Content starts

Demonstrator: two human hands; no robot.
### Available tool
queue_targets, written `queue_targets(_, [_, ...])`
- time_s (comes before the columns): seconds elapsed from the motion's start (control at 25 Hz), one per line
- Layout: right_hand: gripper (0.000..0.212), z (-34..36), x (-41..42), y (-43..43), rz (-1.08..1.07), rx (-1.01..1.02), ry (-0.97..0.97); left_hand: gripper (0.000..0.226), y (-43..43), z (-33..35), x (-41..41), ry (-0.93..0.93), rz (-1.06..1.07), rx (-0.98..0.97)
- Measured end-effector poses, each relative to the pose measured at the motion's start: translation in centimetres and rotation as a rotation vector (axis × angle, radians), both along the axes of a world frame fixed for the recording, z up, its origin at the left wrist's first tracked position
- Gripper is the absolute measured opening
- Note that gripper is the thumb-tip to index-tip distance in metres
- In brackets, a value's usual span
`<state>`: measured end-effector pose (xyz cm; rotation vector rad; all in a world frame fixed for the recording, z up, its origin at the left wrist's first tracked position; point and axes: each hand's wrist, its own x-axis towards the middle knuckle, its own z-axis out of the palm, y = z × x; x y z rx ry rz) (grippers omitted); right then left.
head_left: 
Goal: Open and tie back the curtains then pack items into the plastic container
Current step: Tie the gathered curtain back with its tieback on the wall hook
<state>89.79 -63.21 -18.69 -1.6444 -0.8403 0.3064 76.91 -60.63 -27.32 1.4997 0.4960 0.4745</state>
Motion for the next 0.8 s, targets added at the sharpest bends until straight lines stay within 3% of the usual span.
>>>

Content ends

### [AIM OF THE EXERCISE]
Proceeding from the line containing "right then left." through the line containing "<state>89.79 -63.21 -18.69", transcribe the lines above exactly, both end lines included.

### [REPLY TO THE TASK]
`<state>`: measured end-effector pose (xyz cm; rotation vector rad; all in a world frame fixed for the recording, z up, its origin at the left wrist's first tracked position; point and axes: each hand's wrist, its own x-axis towards the middle knuckle, its own z-axis out of the palm, y = z × x; x y z rx ry rz) (grippers omitted); right then left.
head_left: 
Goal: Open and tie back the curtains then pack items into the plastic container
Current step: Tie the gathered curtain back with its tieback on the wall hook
<state>89.79 -63.21 -18.69 -1.6444 -0.8403 0.3064 76.91 -60.63 -27.32 1.4997 0.4960 0.4745</state>

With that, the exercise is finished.